→ **Directions**
Would you repeat the listing below exactly, with no pictures in it?

- - - - - - -

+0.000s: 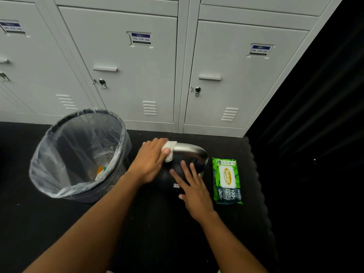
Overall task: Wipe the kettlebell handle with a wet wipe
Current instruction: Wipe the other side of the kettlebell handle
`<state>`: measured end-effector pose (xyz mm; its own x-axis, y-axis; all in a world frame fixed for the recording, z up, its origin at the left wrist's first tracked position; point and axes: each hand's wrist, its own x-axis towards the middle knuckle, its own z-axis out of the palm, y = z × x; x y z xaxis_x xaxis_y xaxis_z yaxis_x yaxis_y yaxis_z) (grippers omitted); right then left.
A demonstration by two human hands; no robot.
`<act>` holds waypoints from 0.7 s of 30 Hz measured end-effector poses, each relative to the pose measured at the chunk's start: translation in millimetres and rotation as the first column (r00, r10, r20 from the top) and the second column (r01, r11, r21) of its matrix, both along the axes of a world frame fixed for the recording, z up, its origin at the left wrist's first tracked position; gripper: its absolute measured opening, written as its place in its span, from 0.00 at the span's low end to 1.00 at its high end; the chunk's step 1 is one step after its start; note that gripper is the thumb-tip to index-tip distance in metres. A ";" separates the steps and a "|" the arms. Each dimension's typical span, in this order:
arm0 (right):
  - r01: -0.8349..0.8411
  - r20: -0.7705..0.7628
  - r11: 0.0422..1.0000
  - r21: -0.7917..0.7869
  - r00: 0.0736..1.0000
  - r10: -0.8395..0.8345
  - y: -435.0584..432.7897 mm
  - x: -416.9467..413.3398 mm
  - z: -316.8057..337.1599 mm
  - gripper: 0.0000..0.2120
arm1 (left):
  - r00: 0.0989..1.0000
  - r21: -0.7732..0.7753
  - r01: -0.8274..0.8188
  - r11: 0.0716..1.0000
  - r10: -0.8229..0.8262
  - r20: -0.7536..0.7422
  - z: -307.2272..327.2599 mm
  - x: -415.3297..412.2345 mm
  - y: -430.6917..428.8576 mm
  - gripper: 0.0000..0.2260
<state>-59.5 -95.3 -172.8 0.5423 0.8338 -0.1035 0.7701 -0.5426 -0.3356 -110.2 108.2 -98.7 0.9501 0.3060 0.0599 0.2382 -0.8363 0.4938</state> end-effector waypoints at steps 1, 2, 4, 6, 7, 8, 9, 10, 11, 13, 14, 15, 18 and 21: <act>0.003 -0.001 1.000 0.001 1.000 -0.003 0.2 -0.6 -0.1 0.50 | 1.000 -0.027 -0.013 1.000 0.013 0.014 -0.5 -1.7 -0.1 0.23; 0.006 0.001 1.000 0.003 1.000 -0.006 0.6 -0.6 -0.3 0.50 | 1.000 -0.024 -0.022 0.999 0.022 0.020 2.0 -0.6 -2.8 0.22; 0.000 0.002 1.000 0.001 1.000 0.000 1.2 -0.3 -0.9 0.50 | 1.000 0.075 0.000 0.997 0.000 0.009 13.1 7.1 -15.5 0.22; -0.003 0.008 1.000 -0.004 1.000 0.003 1.6 0.0 -4.2 0.48 | 0.996 0.241 0.085 0.967 -0.073 -0.058 22.9 21.2 -34.2 0.22; 0.005 0.017 1.000 0.001 1.000 -0.005 2.0 -0.2 -6.5 0.46 | 0.990 0.308 0.127 0.943 -0.102 -0.097 25.3 30.3 -45.1 0.20; 0.015 0.030 1.000 0.017 0.999 -0.015 2.5 -0.5 -8.6 0.41 | 0.983 0.368 0.165 0.915 -0.123 -0.135 26.2 39.8 -56.4 0.19; 0.025 0.044 0.999 0.039 0.999 -0.027 3.0 -0.7 -10.6 0.36 | 0.976 0.420 0.199 0.885 -0.138 -0.171 27.2 48.8 -67.3 0.17; 0.039 0.051 0.997 0.060 0.998 -0.042 3.4 -0.3 -12.5 0.31 | 0.966 0.460 0.236 0.856 -0.153 -0.210 27.1 56.8 -76.4 0.17; 0.053 0.054 0.996 0.075 0.997 -0.057 3.4 -0.6 -13.1 0.28 | 0.956 0.490 0.270 0.829 -0.172 -0.236 26.4 61.7 -82.6 0.16; 0.055 0.054 0.995 0.086 0.997 -0.060 3.6 0.5 -13.1 0.30 | 0.955 0.517 0.288 0.806 -0.202 -0.216 25.1 65.9 -81.5 0.18; 0.047 0.056 0.996 0.082 0.997 -0.051 3.9 2.2 -12.5 0.32 | 0.961 0.506 0.272 0.818 -0.208 -0.181 25.2 64.8 -76.5 0.19; 0.032 0.049 0.997 0.069 0.998 -0.036 3.5 3.0 -11.0 0.34 | 0.967 0.481 0.255 0.839 -0.210 -0.146 25.0 61.0 -70.7 0.20; -0.018 0.011 1.000 0.019 1.000 0.017 1.5 5.0 -5.7 0.42 | 0.977 0.385 0.211 0.898 -0.195 -0.081 21.9 46.3 -50.2 0.19; -0.026 0.004 0.999 -0.023 1.000 0.026 0.0 4.7 1.3 0.48 | 0.989 0.269 0.138 0.953 -0.148 0.016 18.6 27.3 -28.6 0.20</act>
<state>-54.8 -95.2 -171.5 0.5209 0.8451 -0.1205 0.7856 -0.5298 -0.3195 -82.9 79.7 -80.2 0.9786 0.1350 0.1556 0.0924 -0.9628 0.2541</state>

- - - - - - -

→ **Task solution**
+0.000s: 
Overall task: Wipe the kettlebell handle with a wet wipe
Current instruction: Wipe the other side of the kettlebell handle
`<state>`: measured end-effector pose (xyz mm; its own x-axis, y-axis; all in a world frame fixed for the recording, z up, its origin at the left wrist's first tracked position; point and axes: each hand's wrist, its own x-axis towards the middle knuckle, its own z-axis out of the palm, y = z × x; x y z xaxis_x xaxis_y xaxis_z yaxis_x yaxis_y yaxis_z) (grippers omitted); right then left.
A demonstration by two human hands; no robot.
`<act>` holds waypoints from 0.7 s of 30 Hz measured end-effector poses, each relative to the pose measured at the chunk's start: translation in millimetres and rotation as the first column (r00, r10, r20 from the top) and the second column (r01, r11, r21) of its matrix, both along the axes of a world frame fixed for the recording, z up, its origin at the left wrist's first tracked position; gripper: its absolute measured opening, written as its place in its span, from 0.00 at the span's low end to 1.00 at its high end; the chunk's step 1 is one step after its start; note that gripper is the thumb-tip to index-tip distance in metres. A ";" separates the steps and a "|" the arms. Each dimension's typical span, in this order:
arm0 (right):
  - r01: -0.8349..0.8411
  - r20: -0.7705..0.7628
  - r11: 0.0422..1.0000
  - r21: -0.7917..0.7869
  - r00: 0.0736..1.0000
  - r10: -0.8395..0.8345
  - y: -435.0584..432.7897 mm
  - x: -416.9467..413.3398 mm
  - z: -316.8057..337.1599 mm
  - gripper: 0.0000..0.2120
arm1 (left):
  - r00: 0.0989..1.0000
  - r21: -0.7732..0.7753
  - r01: -0.8274..0.8188
  - r11: 0.0716..1.0000
  - r10: -0.8229..0.8262
  - r20: -0.7536..0.7422
  - z: -307.2272..327.2599 mm
  - x: -415.3297..412.2345 mm
  - y: -430.6917..428.8576 mm
  - gripper: 0.0000..0.2260
<state>-59.5 -95.3 -172.8 0.5423 0.8338 -0.1035 0.7701 -0.5426 -0.3356 -110.2 108.2 -98.7 0.9501 0.3060 0.0599 0.2382 -0.8363 0.4938</state> end-effector waypoints at steps 1, 2, 4, 6, 7, 8, 9, 10, 11, 13, 14, 15, 18 and 21: <act>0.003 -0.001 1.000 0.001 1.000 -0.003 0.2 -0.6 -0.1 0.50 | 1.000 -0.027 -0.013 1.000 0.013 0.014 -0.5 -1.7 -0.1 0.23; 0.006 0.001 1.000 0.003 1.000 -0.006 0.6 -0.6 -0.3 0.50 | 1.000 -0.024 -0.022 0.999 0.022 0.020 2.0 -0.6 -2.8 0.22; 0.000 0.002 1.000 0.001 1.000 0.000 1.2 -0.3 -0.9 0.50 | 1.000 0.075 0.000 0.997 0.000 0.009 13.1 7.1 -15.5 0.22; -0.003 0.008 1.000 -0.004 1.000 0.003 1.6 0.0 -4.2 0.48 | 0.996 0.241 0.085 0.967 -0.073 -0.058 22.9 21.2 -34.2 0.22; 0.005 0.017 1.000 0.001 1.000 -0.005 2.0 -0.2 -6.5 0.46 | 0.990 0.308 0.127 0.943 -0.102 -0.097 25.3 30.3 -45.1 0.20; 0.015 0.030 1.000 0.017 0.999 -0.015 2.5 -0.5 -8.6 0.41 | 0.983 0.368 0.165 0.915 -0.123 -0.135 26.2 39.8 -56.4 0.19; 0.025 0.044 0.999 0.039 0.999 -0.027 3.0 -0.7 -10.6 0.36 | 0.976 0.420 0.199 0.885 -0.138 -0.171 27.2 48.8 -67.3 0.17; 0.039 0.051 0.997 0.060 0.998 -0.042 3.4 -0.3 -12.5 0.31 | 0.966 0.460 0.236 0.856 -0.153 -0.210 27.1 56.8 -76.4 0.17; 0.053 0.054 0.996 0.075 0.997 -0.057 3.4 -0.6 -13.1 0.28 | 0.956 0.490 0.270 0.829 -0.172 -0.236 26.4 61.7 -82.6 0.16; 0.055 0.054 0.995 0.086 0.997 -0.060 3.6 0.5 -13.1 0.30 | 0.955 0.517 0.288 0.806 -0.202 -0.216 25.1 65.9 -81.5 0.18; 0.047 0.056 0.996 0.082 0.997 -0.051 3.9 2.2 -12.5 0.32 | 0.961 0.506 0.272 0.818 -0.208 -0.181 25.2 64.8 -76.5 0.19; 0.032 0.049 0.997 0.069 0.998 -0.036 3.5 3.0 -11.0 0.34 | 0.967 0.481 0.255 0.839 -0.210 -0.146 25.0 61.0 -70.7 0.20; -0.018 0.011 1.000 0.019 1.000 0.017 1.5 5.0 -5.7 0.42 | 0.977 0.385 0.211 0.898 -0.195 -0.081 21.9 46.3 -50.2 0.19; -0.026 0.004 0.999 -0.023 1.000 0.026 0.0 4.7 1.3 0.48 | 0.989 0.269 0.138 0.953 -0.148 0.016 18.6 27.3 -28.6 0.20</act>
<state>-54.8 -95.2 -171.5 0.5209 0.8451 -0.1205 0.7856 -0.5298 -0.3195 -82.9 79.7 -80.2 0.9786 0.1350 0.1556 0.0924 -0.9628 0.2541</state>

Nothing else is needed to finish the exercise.